Ourhouse
The British artist Nathaniel Mellors (b. Doncaster, 1974) produces installations with animatronic sculptures and satirical videos in which humour and language are central. In recent years he has developed an experimental practice which combines video, sculpture, performance, theatre and critical writing. Work by Nathaniel Mellors was previously to be seen in De Hallen Haarlem in the Recent Acquisitions exhibition in 2009/2010. In 2008, the museum acquired his video installation The Time Surgeon (2007). For his presentation Ourhouse in De Hallen Haarlem he has made an extensive new installation.

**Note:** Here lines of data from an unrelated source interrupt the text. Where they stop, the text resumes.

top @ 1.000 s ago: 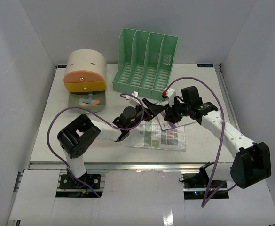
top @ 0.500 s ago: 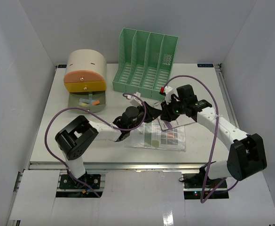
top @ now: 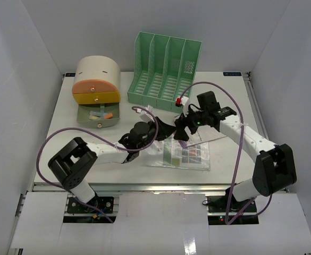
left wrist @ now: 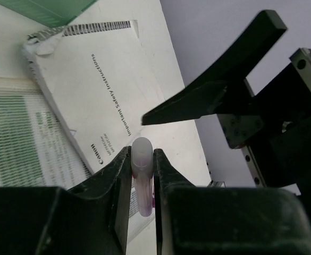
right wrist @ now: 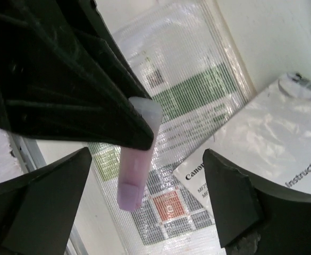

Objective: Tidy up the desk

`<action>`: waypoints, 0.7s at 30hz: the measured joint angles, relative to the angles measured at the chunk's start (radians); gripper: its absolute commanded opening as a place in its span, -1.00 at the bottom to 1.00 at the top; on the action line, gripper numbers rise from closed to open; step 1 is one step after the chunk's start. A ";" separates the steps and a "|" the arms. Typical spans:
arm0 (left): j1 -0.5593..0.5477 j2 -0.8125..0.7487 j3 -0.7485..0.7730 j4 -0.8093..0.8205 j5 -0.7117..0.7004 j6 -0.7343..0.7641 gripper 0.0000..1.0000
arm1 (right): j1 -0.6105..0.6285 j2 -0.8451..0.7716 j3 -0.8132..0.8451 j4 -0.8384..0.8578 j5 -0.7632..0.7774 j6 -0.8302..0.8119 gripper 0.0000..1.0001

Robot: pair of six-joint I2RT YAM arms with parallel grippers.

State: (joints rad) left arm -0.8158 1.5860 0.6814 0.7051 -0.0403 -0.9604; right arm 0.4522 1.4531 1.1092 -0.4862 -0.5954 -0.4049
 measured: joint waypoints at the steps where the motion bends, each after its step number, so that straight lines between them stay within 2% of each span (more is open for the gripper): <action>1: 0.022 -0.032 -0.030 -0.010 0.003 -0.003 -1.00 | 0.000 -0.001 0.007 -0.017 -0.021 -0.033 0.80; 3: 0.079 -0.096 -0.088 -0.028 0.015 -0.012 -1.00 | -0.002 -0.008 0.016 -0.050 -0.063 -0.101 0.80; 8: 0.300 -0.304 -0.222 -0.127 0.079 -0.023 -1.00 | -0.020 -0.070 0.005 -0.112 -0.125 -0.221 0.80; 14: 0.623 -0.524 -0.213 -0.302 0.145 -0.031 -1.00 | -0.092 -0.140 -0.067 -0.118 -0.185 -0.282 0.80; 17: 0.789 -0.548 -0.179 -0.378 0.178 -0.054 -1.00 | -0.152 -0.153 -0.120 -0.117 -0.216 -0.291 0.80; 21: 0.971 -0.485 -0.139 -0.443 0.211 -0.095 -0.99 | -0.231 -0.167 -0.182 -0.109 -0.266 -0.294 0.80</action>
State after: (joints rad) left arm 0.1550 1.1015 0.5426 0.2623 0.1708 -1.0553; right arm 0.2215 1.2864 0.9276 -0.5953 -0.8616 -0.6993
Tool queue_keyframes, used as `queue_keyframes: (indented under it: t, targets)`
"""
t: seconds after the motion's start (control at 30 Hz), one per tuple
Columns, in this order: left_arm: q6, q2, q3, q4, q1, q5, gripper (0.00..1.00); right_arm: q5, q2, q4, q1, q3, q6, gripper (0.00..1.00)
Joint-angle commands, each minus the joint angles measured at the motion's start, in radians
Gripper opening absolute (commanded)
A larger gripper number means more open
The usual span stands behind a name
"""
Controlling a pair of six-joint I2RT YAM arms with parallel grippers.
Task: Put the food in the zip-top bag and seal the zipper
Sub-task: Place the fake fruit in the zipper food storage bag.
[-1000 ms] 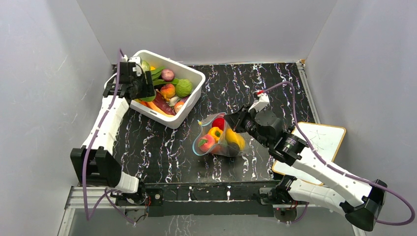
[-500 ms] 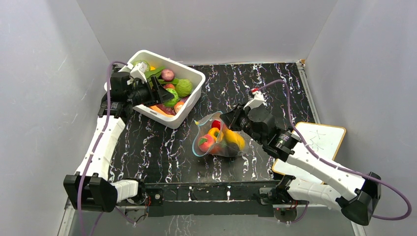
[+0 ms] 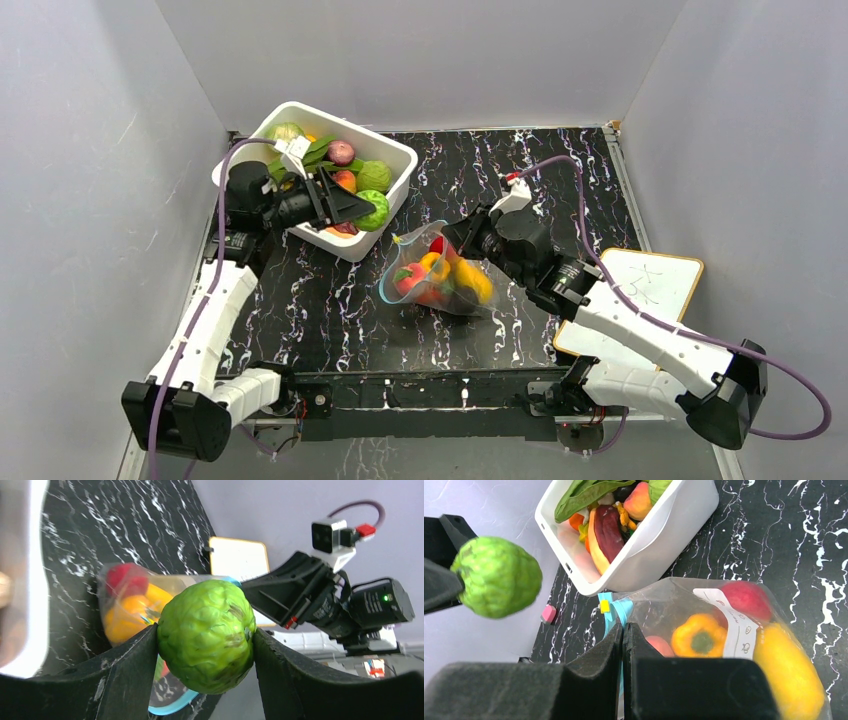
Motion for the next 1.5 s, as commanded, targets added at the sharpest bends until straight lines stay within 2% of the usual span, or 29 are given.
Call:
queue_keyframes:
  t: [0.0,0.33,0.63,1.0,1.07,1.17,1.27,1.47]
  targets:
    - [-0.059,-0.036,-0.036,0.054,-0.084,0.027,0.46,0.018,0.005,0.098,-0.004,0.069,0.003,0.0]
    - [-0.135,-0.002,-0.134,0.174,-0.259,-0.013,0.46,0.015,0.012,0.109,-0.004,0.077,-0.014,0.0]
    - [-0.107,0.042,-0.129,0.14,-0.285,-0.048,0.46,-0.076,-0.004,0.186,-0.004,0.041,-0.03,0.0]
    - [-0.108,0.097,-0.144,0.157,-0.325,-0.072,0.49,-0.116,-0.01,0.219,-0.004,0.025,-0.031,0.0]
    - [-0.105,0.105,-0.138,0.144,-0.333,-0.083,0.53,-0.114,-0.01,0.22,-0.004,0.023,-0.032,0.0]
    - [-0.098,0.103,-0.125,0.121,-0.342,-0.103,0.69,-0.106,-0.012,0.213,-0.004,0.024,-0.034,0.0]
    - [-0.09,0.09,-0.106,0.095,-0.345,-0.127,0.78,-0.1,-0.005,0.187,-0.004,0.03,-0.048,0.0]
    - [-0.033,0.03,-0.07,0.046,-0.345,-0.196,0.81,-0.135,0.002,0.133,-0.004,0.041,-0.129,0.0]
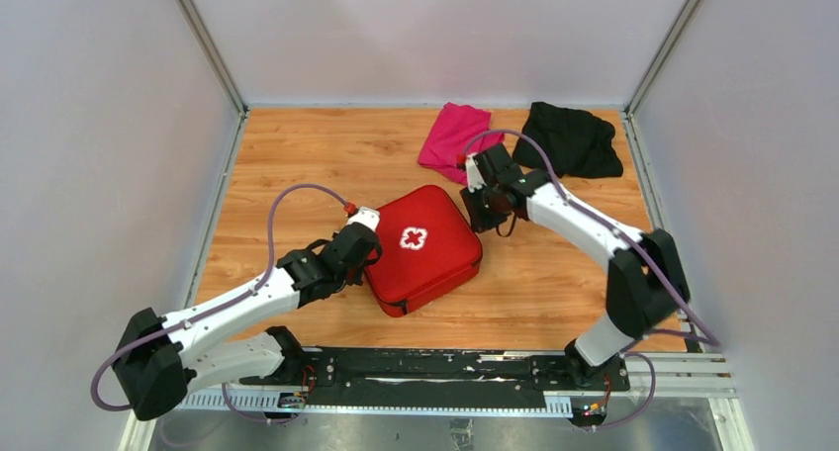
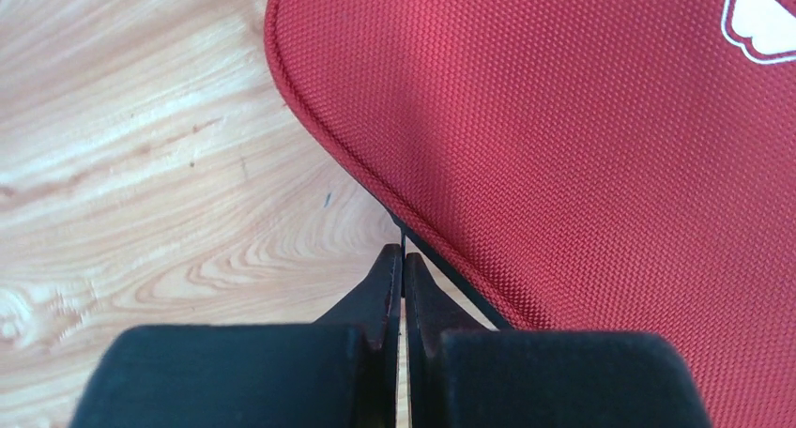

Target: Organize the medicine kit

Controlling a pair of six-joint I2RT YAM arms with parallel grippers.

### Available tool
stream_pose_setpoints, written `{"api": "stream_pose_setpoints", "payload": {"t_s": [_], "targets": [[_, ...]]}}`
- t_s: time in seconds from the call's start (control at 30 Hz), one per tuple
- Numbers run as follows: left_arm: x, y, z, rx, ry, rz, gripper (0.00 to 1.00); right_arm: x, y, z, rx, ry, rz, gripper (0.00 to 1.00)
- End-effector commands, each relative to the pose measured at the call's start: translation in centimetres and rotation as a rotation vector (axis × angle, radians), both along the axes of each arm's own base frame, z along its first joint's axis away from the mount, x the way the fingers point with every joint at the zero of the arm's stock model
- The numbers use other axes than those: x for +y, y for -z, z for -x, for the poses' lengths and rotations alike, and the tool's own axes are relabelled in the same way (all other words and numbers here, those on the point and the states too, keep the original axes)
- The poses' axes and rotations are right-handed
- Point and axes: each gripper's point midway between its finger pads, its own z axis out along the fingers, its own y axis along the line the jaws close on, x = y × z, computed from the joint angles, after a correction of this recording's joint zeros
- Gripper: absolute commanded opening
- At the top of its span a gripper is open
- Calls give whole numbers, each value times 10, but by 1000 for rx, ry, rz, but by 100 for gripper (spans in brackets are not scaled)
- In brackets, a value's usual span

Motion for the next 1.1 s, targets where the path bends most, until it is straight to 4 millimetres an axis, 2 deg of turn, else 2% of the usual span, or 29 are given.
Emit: {"api": "stream_pose_setpoints", "payload": {"t_s": [0.0, 0.03, 0.1, 0.17, 0.27, 0.3, 0.33, 0.4, 0.43, 0.57, 0.63, 0.87, 1.07], "targets": [[-27, -17, -11, -27, 138, 28, 0, -29, -19, 44, -42, 55, 40, 30], [-27, -19, -11, -32, 144, 28, 0, -44, -29, 41, -120, 90, 76, 32], [-29, -21, -11, -43, 154, 41, 0, -51, -47, 43, -227, 70, 53, 36], [-29, -22, -10, -52, 162, 59, 0, -31, -68, 54, -313, -78, -69, 37], [-31, -21, -8, -80, 158, 111, 0, 19, -99, 90, -475, -383, -283, 45], [-32, -21, -7, -87, 157, 125, 0, 37, -105, 111, -521, -508, -327, 48], [-32, -20, -6, -88, 160, 134, 0, 43, -106, 119, -577, -583, -321, 52], [-32, -17, -4, -79, 163, 138, 0, 60, -100, 147, -669, -779, -274, 58], [-32, -16, -3, -74, 164, 136, 0, 64, -93, 154, -713, -876, -226, 60], [-28, -15, -2, -70, 162, 119, 0, 80, -63, 183, -707, -1130, -146, 62], [-28, -17, -2, -78, 161, 126, 0, 87, -49, 190, -691, -1214, -125, 62], [-30, -16, 0, -74, 172, 143, 0, 100, -25, 200, -730, -1408, -70, 64], [-30, -15, 2, -80, 165, 166, 0, 106, -12, 187, -739, -1392, 19, 63]]}}
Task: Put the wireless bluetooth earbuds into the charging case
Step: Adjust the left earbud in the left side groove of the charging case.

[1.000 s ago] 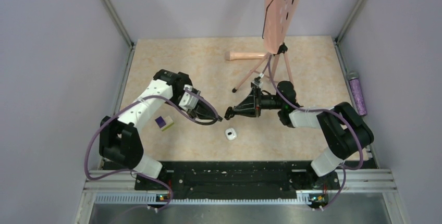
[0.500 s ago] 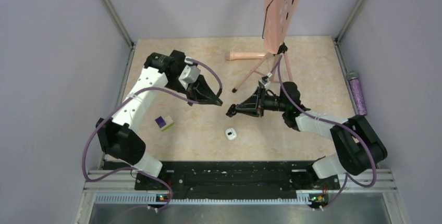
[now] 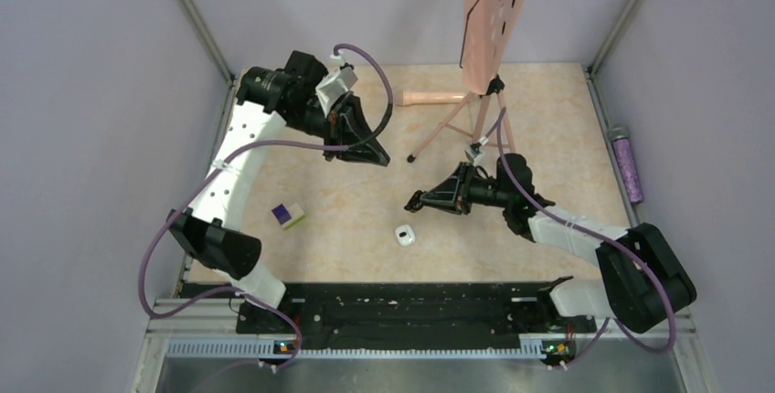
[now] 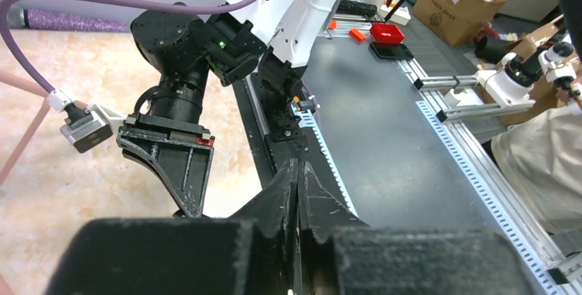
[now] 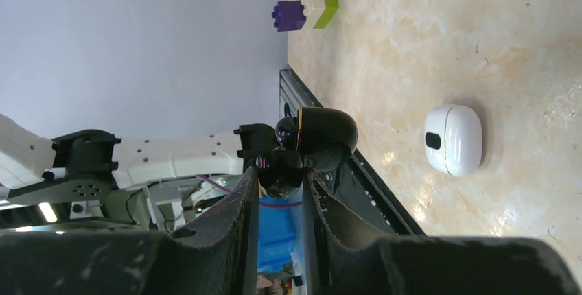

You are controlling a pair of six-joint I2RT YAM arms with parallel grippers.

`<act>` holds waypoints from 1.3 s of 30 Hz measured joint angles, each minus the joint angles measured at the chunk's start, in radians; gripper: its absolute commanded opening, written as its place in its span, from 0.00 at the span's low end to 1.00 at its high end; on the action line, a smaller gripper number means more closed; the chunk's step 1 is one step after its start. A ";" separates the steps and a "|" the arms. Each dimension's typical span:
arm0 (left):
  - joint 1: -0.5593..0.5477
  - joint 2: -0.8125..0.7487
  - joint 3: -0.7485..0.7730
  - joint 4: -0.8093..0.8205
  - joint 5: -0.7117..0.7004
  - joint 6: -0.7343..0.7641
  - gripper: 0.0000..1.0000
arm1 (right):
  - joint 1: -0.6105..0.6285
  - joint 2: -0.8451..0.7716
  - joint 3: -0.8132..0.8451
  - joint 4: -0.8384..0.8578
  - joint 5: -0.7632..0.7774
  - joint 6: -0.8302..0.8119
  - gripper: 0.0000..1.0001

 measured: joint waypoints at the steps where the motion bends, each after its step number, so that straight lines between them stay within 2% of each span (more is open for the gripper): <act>1: -0.002 -0.008 0.001 -0.001 0.000 0.000 0.88 | 0.000 -0.013 0.000 -0.016 0.004 -0.010 0.00; 2: -0.007 -0.021 0.002 0.000 -0.002 -0.006 0.98 | 0.000 -0.026 0.000 -0.032 0.008 -0.021 0.00; 3: -0.013 -0.031 0.003 0.003 -0.002 -0.008 0.99 | 0.000 -0.037 0.001 -0.047 0.010 -0.031 0.00; 10: -0.056 -0.103 0.062 0.125 -0.003 -0.183 0.99 | 0.000 -0.098 0.004 -0.124 0.023 -0.071 0.00; 12: -0.060 -0.108 0.084 0.223 -0.051 -0.313 0.99 | 0.000 -0.116 0.005 -0.146 0.025 -0.079 0.00; 14: -0.069 -0.150 0.027 0.430 -0.258 -0.554 0.99 | 0.000 -0.130 0.012 -0.170 0.028 -0.090 0.00; 18: -0.066 -0.280 -0.223 0.779 -0.700 -0.952 0.99 | 0.000 -0.154 0.027 -0.202 0.033 -0.108 0.00; 21: -0.054 -0.316 -0.303 0.922 -0.939 -1.152 0.99 | 0.000 -0.168 0.031 -0.224 0.039 -0.121 0.00; 24: -0.050 -0.317 -0.306 0.979 -1.089 -1.276 0.99 | 0.000 -0.175 0.031 -0.245 0.045 -0.130 0.00; 26: -0.050 -0.323 -0.313 1.001 -1.137 -1.343 0.99 | 0.000 -0.175 0.031 -0.248 0.048 -0.135 0.00; 29: -0.048 -0.385 -0.429 1.101 -1.201 -1.487 0.99 | 0.000 -0.175 0.031 -0.249 0.052 -0.135 0.00; 31: -0.036 -0.463 -0.573 1.183 -1.231 -1.628 0.99 | 0.000 -0.175 0.031 -0.246 0.053 -0.135 0.00; 32: -0.019 -0.517 -0.686 1.271 -1.229 -1.725 0.97 | 0.000 -0.175 0.031 -0.244 0.053 -0.135 0.00; 35: 0.024 -0.598 -0.899 1.410 -1.211 -1.920 0.88 | 0.000 -0.175 0.031 -0.238 0.053 -0.135 0.00; 39: 0.025 -0.563 -0.921 1.312 -1.228 -2.038 0.81 | 0.000 -0.174 0.031 -0.232 0.051 -0.135 0.00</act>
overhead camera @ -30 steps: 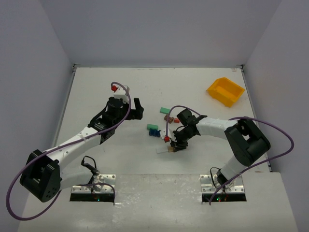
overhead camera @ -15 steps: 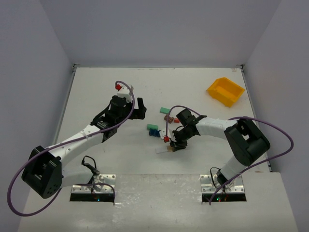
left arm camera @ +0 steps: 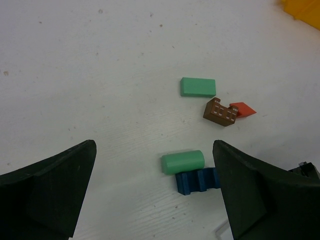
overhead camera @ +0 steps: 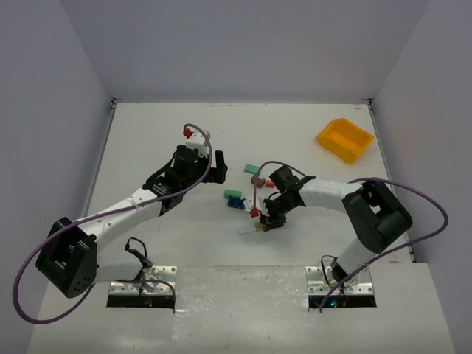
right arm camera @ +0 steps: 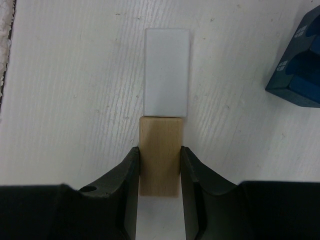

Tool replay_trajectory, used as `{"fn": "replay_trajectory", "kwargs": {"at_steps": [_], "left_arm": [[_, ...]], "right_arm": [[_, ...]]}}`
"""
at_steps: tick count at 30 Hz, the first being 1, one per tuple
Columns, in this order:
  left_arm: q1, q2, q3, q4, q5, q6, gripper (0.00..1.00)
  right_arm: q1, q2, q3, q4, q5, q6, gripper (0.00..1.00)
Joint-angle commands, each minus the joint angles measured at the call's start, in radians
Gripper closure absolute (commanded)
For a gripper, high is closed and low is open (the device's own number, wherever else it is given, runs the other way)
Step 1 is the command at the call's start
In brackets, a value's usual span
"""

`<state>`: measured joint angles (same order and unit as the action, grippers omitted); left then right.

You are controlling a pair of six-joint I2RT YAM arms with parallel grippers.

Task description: Build the wood block tower

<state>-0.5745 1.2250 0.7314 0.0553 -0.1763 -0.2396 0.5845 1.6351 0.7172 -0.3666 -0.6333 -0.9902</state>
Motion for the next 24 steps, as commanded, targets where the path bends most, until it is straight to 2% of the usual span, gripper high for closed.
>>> {"fn": "replay_trajectory", "kwargs": {"at_steps": [1, 15, 24], "left_arm": [[-0.021, 0.017, 0.051, 0.026, 0.008, 0.026, 0.00], [-0.071, 0.057, 0.085, 0.017, -0.009, 0.071, 0.00], [-0.084, 0.059, 0.088, 0.015, -0.025, 0.078, 0.00]], "right_arm": [[-0.008, 0.063, -0.015, 0.038, 0.135, -0.045, 0.68], [-0.017, 0.069, -0.014, 0.035, 0.138, -0.066, 0.66], [-0.016, 0.049, -0.019, -0.026, 0.111, -0.114, 0.66]]}}
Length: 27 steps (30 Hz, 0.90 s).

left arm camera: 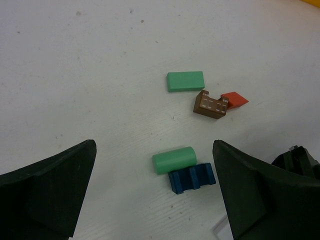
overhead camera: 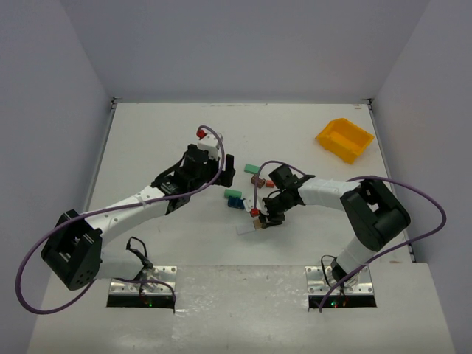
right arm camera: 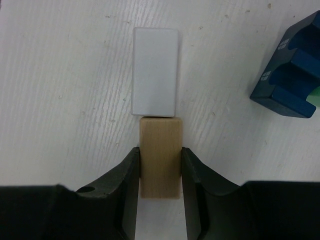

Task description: Build the wood block tower

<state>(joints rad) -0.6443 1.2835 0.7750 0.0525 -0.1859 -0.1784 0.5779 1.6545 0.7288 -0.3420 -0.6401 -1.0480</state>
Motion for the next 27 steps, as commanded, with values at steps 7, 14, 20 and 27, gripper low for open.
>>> {"fn": "replay_trajectory", "kwargs": {"at_steps": [7, 14, 20, 27], "left_arm": [[-0.021, 0.000, 0.044, 0.017, -0.029, 0.010, 0.00], [-0.026, 0.000, 0.044, 0.017, -0.035, 0.007, 0.00], [-0.029, 0.000, 0.044, 0.015, -0.041, 0.005, 0.00], [-0.032, 0.000, 0.045, 0.014, -0.048, 0.007, 0.00]], "right_arm": [[-0.010, -0.008, -0.054, -0.023, 0.126, 0.010, 0.65], [-0.009, -0.030, -0.077, -0.010, 0.120, 0.028, 0.65], [-0.009, -0.032, -0.064, -0.030, 0.094, 0.037, 0.65], [-0.007, -0.026, -0.048, -0.062, 0.073, 0.048, 0.65]]}}
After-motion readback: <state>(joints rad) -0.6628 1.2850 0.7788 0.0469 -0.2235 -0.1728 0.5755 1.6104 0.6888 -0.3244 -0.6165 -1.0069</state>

In Ourhouse Nathaniel Mellors combines sculptural elements with narrative video. In the video series a wealthy European family are unexpectedly confronted with a mysterious manifestation, ‘the Object’, which suddenly appears in the living room of their country home. This figure seems to have a profound effect on the conduct of the characters. At night it eats pages from ideological texts, which it subsequently spits out again. Owing to this, the father figure ‘Daddy’ changes radically from an elitist with liberal economic convictions to someone who goes in search of collectivist ideals by mingling with the workers, clothed as a ‘working class hero’. The changes in the characters’ personalities give rise to grotesque and humorous scenes, bringing both Samuel Beckett and Monty Python to mind. In Ourhouse the artist handles subjects such as religion, ideology and power in an absurdist and theatrical manner.
Photo: Gert Jan van Rooij
Mellors represented the two central figures in the videos, ‘Daddy’ and ‘the Object’, through two animatronic sculptures in the exhibition. These are lifelike latex casts of faces which are brought to life by means of electronics and software: The Object as a book-eating presence, and the twin sculpture Hippy Dialectics as the representation of Daddy’s character development.
Among the important sources of inspiration for the scenes in Ourhouse are the production techniques and script writing in TV drama, soaps and comedy. Mellors uses language as a means to tell a story to his viewers, but also to produce confusion and alienation. With a succession of plays on words and fragmented, experimental dialogues he reveals how language can create a world all by itself, and at the same time falls short in facilitating human communication. The manipulative qualities of language, and the relation between words and reality are recurrent themes in Mellors’ work.